▸ **Exercise**: Go through the data and copy each line that holds "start".

************

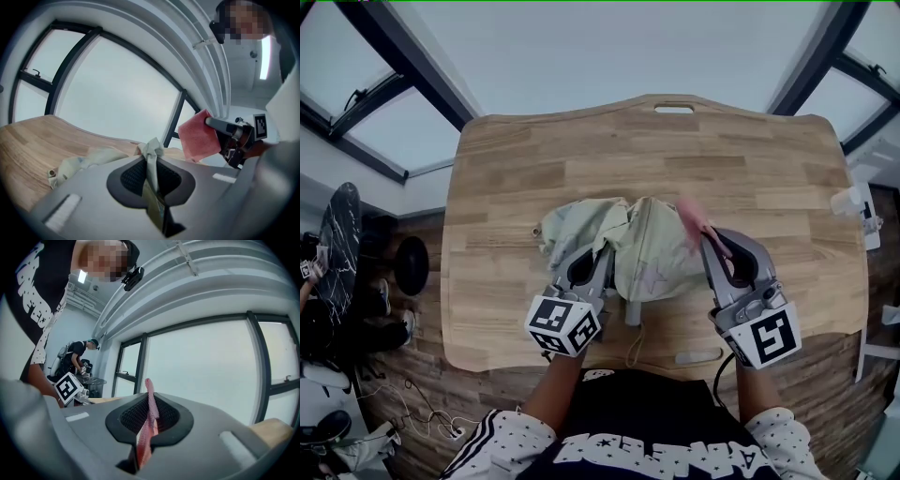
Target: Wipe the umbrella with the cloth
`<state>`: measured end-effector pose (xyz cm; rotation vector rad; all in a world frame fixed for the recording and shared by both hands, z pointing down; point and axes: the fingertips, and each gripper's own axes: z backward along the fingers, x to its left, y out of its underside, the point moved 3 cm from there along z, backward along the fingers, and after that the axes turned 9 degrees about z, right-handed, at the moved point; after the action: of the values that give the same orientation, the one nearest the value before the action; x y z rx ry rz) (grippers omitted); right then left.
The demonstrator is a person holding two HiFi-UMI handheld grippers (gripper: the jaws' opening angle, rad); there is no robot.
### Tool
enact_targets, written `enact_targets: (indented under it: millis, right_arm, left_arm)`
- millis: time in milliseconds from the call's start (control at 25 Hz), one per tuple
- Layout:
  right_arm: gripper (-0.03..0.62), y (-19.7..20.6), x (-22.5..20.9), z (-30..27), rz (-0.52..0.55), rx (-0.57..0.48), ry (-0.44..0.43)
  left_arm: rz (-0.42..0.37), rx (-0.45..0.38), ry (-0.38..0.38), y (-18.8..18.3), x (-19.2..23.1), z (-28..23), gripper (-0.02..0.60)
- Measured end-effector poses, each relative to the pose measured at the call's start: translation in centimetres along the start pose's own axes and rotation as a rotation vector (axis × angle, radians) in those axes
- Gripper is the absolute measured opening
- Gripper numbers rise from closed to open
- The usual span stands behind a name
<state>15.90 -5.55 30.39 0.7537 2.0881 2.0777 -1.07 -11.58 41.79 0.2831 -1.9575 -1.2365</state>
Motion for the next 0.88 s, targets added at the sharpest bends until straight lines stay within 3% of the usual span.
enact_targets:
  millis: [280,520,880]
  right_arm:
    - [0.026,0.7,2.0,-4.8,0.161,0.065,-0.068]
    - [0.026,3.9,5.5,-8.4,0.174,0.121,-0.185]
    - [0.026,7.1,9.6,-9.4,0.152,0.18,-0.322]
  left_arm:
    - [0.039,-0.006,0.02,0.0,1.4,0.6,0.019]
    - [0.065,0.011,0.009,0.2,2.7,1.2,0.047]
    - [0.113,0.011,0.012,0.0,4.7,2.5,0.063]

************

▸ **Completed exercise**:
- millis: time in milliseconds from the call's start (control at 25 Hz), one per tuple
- Measured end-effector poses, each relative to the pose measured at the call's start: translation in centimetres along the start pose's own axes and rotation as a rotation vector (axis × angle, radians) in those axes

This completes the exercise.